所得税・住民税やスーツ代など、不動産投資と直接の関連がない支出は経費として認められません。「経費で落とせる」と思い込んだまま計上すると、税務調査で否認されることがあるため注意しましょう。
認められない支出の代表例
経費にできない支出とは、不動産投資との関連性がないと税務上判断されるものを指します。具体的には、以下の項目が該当します。
- 所得税・住民税(投資の有無にかかわらず発生する税金)
- スーツ・腕時計・ビジネスバッグ(打ち合わせ専用でも認められにくい)
- ジムの会費・旅行代(個人の福利厚生にあたる支出)
- 資格取得費用(宅建士やマンション管理士など「個人のスキルアップ」と見なされる)
- 反則金・罰金(違法行為への制裁のため経費にはならない)
これらを経費として計上すると、税務調査で過去にさかのぼって否認される場合があります。迷ったときは「家賃収入を得るために直接必要な支出か」を判断の目安にしましょう。
否認されやすいグレーゾーンの見分け方
経費にできるか判断が分かれやすいのが、修繕費と通信費・交通費の扱いです。
修繕費と資本的支出は混同しやすいため、以下の表で違いを整理しました。
| 区分 | 修繕費(一括で経費) | 資本的支出(減価償却の対象) |
| 定義 | 原状回復のための工事 | 資産価値を高める工事 |
| 具体例 | 給湯器を同じ型に交換 | 給湯器を新型へ入れ替え |
| 具体例 | 同グレードの壁紙張り替え | 壁紙のグレードアップ |
| 計上方法 | 工事をした年に一括計上 | 耐用年数にわたって按分計上 |
通信費や交通費は、プライベートと投資の使用割合を分ける「家事按分」が必要です。按分割合に法的な決まりはないものの、使用頻度や時間をもとに算出するのが一般的です。領収書とあわせて利用目的や日時をメモしておけば、税務調査でも説明しやすくなります。
引用:国税庁「No.1379 修繕費とならないものの判定」
よくある質問(FAQ)|マンション投資の経費に関する疑問を解決
Q.マンション投資の経費に上限金額はある?
A.法律上の上限金額はありません。事業に必要で金額も妥当な支出であれば、制限なく計上が可能です。高額な経費ほど、領収書や契約書で根拠を示せるよう準備しておきましょう。
Q.セミナー参加費や書籍代は経費にできる?
A.できます。不動産投資に関するセミナーの参加費や書籍代は、情報収集のための費用として経費に計上可能です。プライベートの趣味と区別がつくよう、セミナーの内容や参加日を記録しておきましょう。
Q.経費の相談は税理士にすべき?
A.判断に迷う項目があるなら相談すべきです。初めての申告や修繕費と資本的支出の判断に迷うときは、不動産に詳しい税理士への相談をおすすめします。年間の顧問料は数万円からが目安で、この費用自体も経費に計上できます。
まとめ|マンション投資の経費を正しく計上しよう

マンション投資では、ローン金利や減価償却費など毎年発生する経費と、不動産取得税のように初年度だけかかる経費の両方を漏れなく把握しておくことが大切です。

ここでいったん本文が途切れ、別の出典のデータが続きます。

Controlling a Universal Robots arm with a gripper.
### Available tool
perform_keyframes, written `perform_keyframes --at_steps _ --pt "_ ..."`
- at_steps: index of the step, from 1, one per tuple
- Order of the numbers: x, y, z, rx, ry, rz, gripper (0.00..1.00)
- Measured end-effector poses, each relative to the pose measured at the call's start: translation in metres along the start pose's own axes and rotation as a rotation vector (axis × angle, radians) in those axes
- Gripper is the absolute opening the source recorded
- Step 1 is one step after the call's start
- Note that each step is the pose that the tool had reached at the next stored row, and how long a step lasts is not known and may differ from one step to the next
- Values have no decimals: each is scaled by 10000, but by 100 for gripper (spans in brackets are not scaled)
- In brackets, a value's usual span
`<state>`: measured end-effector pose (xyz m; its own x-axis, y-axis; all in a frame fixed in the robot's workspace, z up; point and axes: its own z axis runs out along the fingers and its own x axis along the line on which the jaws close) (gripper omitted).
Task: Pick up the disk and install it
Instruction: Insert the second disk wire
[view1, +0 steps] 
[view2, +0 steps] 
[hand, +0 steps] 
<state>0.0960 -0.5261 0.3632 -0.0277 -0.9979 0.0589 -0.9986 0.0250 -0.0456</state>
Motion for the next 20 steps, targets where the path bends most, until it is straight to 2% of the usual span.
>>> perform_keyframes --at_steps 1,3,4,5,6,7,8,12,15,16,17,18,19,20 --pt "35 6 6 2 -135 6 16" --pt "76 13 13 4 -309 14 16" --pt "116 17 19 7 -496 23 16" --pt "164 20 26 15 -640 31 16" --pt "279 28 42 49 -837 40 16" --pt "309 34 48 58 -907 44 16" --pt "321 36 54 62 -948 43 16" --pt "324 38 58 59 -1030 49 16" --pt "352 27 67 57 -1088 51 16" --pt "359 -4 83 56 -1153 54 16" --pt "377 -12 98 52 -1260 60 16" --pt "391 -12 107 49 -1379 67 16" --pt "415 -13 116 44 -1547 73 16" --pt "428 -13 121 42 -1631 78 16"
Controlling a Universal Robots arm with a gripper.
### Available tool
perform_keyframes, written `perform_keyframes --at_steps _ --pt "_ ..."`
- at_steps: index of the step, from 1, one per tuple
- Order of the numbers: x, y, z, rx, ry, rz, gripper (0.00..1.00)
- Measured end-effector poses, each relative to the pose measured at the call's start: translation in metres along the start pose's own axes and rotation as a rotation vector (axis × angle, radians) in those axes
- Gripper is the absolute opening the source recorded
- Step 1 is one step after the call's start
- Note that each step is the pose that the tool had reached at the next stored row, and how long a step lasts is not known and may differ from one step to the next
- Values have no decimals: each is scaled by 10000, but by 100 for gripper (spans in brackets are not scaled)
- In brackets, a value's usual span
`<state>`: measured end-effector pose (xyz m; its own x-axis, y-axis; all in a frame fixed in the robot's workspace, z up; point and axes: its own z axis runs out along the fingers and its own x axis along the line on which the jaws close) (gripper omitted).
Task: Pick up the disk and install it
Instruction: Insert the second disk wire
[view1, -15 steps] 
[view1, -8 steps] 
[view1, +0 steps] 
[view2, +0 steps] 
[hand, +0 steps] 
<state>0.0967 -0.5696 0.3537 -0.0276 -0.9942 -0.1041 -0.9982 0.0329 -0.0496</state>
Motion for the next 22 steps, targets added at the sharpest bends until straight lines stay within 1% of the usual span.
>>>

経費にできない支出やグレーゾーンの判断基準を知っておけば、税務調査での否認リスクも減らせるでしょう。
特に通信費や交通費の家事按分は、利用目的と日時を記録しておくだけで申告時の根拠になります。
本記事の一覧表をもとに、今年の確定申告で計上漏れがないか見直してみましょう。経費を正しく活用すれば手残りが増え、マンション投資の収益性を高められるはずです。
判断に迷う経費がある場合は、不動産投資に詳しい税理士に早めに相談するのも有効な手段でしょう。